Mardi 4 novembre 2008 à 4:22
C'est lorsque je ferme les yeux et lorsque l'air pollué empli mes poumons que les mots me viennent. Par centaines, par millers, ils s'entrechoquent en mon esprit, créant, l'espace d'une seconde, une phrase harmonieuse, pour ensuite éclater en mille et un chemins différents. Et pourtant, lorsque ma main tremblante s'empare de ma fidèle plume, l'encre se fait invisible et mes doigts gèlent de par le trop plein de lettres qui se chamaillent pour être couchées.

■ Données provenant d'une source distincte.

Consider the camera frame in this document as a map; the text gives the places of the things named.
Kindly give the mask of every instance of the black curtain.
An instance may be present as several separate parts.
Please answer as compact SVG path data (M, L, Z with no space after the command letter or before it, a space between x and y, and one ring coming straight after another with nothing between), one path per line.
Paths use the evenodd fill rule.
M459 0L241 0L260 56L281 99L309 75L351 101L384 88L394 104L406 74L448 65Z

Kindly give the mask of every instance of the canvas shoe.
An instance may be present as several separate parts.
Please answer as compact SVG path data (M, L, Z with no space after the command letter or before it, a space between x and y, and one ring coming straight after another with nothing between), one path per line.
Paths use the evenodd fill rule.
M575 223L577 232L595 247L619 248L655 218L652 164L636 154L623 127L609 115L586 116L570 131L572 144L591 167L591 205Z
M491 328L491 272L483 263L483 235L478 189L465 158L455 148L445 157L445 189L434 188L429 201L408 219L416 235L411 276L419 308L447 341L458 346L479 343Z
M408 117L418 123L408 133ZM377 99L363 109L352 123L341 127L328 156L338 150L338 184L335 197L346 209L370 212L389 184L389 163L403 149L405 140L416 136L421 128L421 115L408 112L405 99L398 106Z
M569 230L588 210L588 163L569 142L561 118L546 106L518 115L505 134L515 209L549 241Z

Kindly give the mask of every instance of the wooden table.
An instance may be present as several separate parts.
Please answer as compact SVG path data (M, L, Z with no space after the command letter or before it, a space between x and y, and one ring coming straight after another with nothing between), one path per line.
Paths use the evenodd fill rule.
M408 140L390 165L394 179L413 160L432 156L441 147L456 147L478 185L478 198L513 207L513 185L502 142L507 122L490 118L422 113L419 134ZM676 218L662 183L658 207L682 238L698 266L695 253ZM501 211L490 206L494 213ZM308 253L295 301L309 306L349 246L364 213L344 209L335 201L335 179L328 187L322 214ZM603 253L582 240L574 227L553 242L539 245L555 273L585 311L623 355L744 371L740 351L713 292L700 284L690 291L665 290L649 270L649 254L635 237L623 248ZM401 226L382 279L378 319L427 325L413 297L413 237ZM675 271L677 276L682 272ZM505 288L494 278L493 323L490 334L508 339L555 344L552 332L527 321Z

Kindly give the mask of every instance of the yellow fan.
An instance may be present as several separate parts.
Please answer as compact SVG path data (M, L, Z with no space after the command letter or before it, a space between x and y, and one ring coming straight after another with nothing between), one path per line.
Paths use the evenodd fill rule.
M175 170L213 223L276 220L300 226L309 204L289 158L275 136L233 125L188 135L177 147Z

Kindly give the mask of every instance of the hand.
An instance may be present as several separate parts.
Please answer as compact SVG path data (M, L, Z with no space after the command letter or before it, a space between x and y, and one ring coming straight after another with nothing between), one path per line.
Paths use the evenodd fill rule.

Depuis des nuits que je tente d'asphyxier mes émotions, j'entaille le bout de mes doigts de ma plume acérée pour faire de ce sacrifice l'encre de mes pensées enfiévrées. Même si étouffées, toutes les émotions ont passé par ce coeur rejeté, tous les scénarios ont joué comme des pièces baroques dans le théâtre excentré de mes yeux clos. Mon esprit en est exténué, vide comme cette pompe sanguine. Je suis sevrée, n'ais plus peur. Délivre-moi de ma souffrance. Tiens ta promesse, fais ce qu'il y a à faire. Jette le tableau au feu. J'en repeindrai un autre dans une nouvelle étreinte.
I forgive you for everything, now if you please, one last time, take my hand on this quill so we can finish writing the chapter of our story. As you promised.